学院で出会った頃の、冷たく閉ざされた令嬢は——もう、どこにもいない。今、ここにいるのは、自らの意思で戦いに身を投じる——一人の、気高い戦士だった。
*
「——ルキウス」
クラリスティアは、少し改まった声で言った。
「学院を離れても——わたくしたちの戦いは、続くわ。いいえ。——むしろ、これからが本番、かもしれない」
「……はい」
「だから。——これからも、共に戦いましょう。あなたの灯を、わたくしも——貴族の側から、支えるわ」
彼女はそっと——右手を差し出した。
ワタシは——その手を握った。細く、けれど、確かな力のこもった手だった。
「——はい。クラリスティアさん。これからも、どうか、よろしくお願いします」
二人の手が——固く結ばれた。
それは、同志としての誓い。——けれど、その温もりには。それだけではない、何か、もっと大切なものが——込められている気がした。
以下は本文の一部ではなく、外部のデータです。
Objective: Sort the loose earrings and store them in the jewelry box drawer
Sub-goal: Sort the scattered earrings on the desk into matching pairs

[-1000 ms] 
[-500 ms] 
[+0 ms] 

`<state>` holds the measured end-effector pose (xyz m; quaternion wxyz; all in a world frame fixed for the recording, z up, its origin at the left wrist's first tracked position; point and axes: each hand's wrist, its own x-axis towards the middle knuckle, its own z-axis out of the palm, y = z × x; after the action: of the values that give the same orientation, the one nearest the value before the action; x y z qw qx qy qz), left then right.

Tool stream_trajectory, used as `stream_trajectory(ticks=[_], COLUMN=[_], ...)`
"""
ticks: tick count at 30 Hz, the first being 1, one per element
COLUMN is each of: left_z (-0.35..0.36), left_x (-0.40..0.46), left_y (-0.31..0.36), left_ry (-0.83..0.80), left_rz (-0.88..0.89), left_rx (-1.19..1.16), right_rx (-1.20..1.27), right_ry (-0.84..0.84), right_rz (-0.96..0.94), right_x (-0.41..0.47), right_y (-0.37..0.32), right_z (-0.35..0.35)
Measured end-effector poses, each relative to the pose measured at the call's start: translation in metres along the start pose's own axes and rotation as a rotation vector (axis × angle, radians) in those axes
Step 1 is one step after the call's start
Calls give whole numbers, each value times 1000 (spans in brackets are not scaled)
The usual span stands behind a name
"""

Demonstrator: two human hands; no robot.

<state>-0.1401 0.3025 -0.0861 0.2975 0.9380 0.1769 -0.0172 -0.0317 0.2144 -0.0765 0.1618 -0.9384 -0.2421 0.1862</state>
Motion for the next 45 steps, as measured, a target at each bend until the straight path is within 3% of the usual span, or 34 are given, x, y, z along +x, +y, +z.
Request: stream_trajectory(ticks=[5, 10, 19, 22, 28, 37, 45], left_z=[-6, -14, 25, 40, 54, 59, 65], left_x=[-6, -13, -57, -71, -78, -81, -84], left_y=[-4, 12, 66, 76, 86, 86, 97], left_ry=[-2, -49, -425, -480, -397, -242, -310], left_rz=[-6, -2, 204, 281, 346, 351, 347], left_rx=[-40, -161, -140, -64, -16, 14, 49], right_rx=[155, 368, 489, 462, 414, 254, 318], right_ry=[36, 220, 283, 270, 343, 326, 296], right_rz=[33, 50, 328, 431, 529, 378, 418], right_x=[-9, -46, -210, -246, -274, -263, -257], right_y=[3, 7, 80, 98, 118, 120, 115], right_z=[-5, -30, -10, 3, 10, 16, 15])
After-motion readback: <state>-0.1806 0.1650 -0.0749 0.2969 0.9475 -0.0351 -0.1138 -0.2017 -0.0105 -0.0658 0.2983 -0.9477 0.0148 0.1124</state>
握った手を——クラリスティアは、なかなか離さなかった。ほんの数秒。——けれど確かに、名残惜しむように。その指先が、ワタシの手に——とどまっていた。
やがて、彼女は——はっと、手を引いた。
「……ご、ごめんなさい。つい」
また——頬が、ほのかに赤い。彼女は取り繕うように——こほん、と咳払いをした。
(——クラリスティアさん)
ワタシは、彼女の手の温もりを感じながら——ふと、思った。
この人と。——これからも、共に歩いていきたい、と。
その思いに、「同志」という言葉だけでは——足りない何かが、混じり始めていることに。ワタシは、薄々——気づき始めていた。
*
別れ際。クラリスティアは——もう一度振り返って、言った。
「ルキウス。——あなたは、まだ学院に残るのだから。くれぐれも、油断しないで。——あの影には、気をつけて」
「はい。——クラリスティアさんも、どうか、ご無事で」
彼女は、頷いた。それから——一瞬、何かを言いかけて。——口を開いた。
「……あなたが、いて、くれたから。わたくしは——」
けれど。その先は——続かなかった。
彼女はふいに、目を伏せ——いつもの凛とした表情に、戻った。
「……いいえ。なんでも、ないわ。——ごきげんよう、ルキウス。また、会いましょう」
言いかけた言葉を——飲み込んで。彼女は、颯爽と去っていった。
(——今、何を。言おうと、したんだろう)
ワタシには——わからなかった。けれど。その伏せたまつげの奥に——ほんの一瞬、覗いた、何か柔らかな色が。妙に——心に残った。
その後ろ姿は、もう、学院の生徒のものではなかった。これから、貴族社会という戦場へ——一人、踏み出していく。気高い女性の、背中だった。
ワタシは——その姿が見えなくなるまで、見送った。
一つの季節が——終わった。
でも。これは——終わりではない。クラリスティアは、新たな場所で、戦いを続ける。ワタシも——ここで、戦い続ける。
それぞれの場所で。同じ灯を、胸に抱いて。
(——また、会おう。クラリスティアさん)
ワタシは、春の空に、そっと誓った。